Of course on such a full day I need to add completely voluntary activities to my schedule, like going to look at some purebred Brahma chickens for sale locally before I leave to pick up dd.

Why am I thinking about getting these chickens?

On Friday we finally processed our homegrown roosters. (That same morning we had an amazing hatch rate from the eggs my son incubated; we now have almost fifty chicks from a batch of a bit over 60 eggs!) Previously we had five roosters that were shechted (slaughtered) by someone who wasn’t expert in mixed breed chickens (they swallow their windpipe when alarmed and that causes problems in the kosher slaughtering) and they all came out not kosher. We took the eight remaining roosters (we’re keeping two of our purebred Plymouth Barred Rock roosters) to a new shochet (kosher slaughterer). Six of the eight were kosher, and we were very satisfied with his price, approach and skill.

My husband and sons are able to pluck, clean and kasher the birds. Not having a shochet who could kill our birds was our biggest impediment to raising our own birds for meat. Now that we have a reliable way to process our homegrown roosters, that changes everything for us.

If you can’t eat them, roosters are mostly a liability. But if we can eat them, then we have a good source of high quality chicken that we can produce ourselves.

Until now, my focus was on eggs so it didn’t matter to me what breed we had because if they reliably laid eggs, that was what we wanted. With the possibility of eating our chickens comes new choices to make.

The chickens I’m going to look at are a large breed that would be ideal for meat birds. They have a calm and gentle personality and are decent but not amazing egg layers.

My hesitation is that to keep the chickens purebred, they need to be kept separate. When my son bought two pairs of purebred Plymouth Rocks three years ago, his intention was to create a purebred flock. Plymouth rocks are good layers and good meat birds, so they’re called dual purpose chickens. They also are fine in our hot climate and have pleasant dispositions, so we’ve never had to worry about aggressive roosters.

However, he never separated them from his mixed flock, since it would have meant either getting rid of all his mixed hens or building a new coop. That meant that we continue to have a mixed flock with a few purebreds mixed in. All of their eggs look similar, so I don’t have the option of only hatching the purebred eggs. The mixed chickens are smaller which is fine for laying hens but not so much for eating.

I could easily sell off all of our laying hens and start again with only the bigger purebreds, but am reluctant to do that because we’re finally getting a good amount of eggs a day and I expect it to increase in the next few weeks as the youngest hens mature and begin laying- right now we’re getting 8 or 9 eggs daily, which is a nice amount.

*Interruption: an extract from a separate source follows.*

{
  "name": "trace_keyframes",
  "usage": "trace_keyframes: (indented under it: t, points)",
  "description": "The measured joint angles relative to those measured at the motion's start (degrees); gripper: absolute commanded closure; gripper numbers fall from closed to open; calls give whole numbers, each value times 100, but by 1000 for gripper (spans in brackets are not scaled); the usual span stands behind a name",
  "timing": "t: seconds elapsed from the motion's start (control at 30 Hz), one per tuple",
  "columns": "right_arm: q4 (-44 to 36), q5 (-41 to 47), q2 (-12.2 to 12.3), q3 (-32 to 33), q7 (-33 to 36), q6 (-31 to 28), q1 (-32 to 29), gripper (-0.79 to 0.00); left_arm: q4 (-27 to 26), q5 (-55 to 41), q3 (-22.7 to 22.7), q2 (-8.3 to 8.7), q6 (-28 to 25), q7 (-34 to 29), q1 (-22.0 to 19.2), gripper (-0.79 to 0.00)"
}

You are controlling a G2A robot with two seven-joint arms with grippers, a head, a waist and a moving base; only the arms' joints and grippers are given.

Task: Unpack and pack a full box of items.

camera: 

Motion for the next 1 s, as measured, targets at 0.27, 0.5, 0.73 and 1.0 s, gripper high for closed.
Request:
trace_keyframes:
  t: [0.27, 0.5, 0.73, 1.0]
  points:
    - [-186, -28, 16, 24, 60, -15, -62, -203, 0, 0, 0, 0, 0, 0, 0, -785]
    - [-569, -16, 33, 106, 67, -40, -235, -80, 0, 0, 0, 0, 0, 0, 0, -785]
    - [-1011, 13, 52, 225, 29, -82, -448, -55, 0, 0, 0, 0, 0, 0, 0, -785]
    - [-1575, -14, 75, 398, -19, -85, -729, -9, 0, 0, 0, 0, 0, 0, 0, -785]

I’m not sure when or where we would build another coop, and that would be another project.

But we’re already doing the work of hatching our own eggs and then raising the chicks, so if we could actually get male chicks that would grow into a good size would be really nice.

I’ve been going back and forth in my mind about what to do, and finally decided I’ll just go look at the chickens and seeing them will hopefully help me have clarity.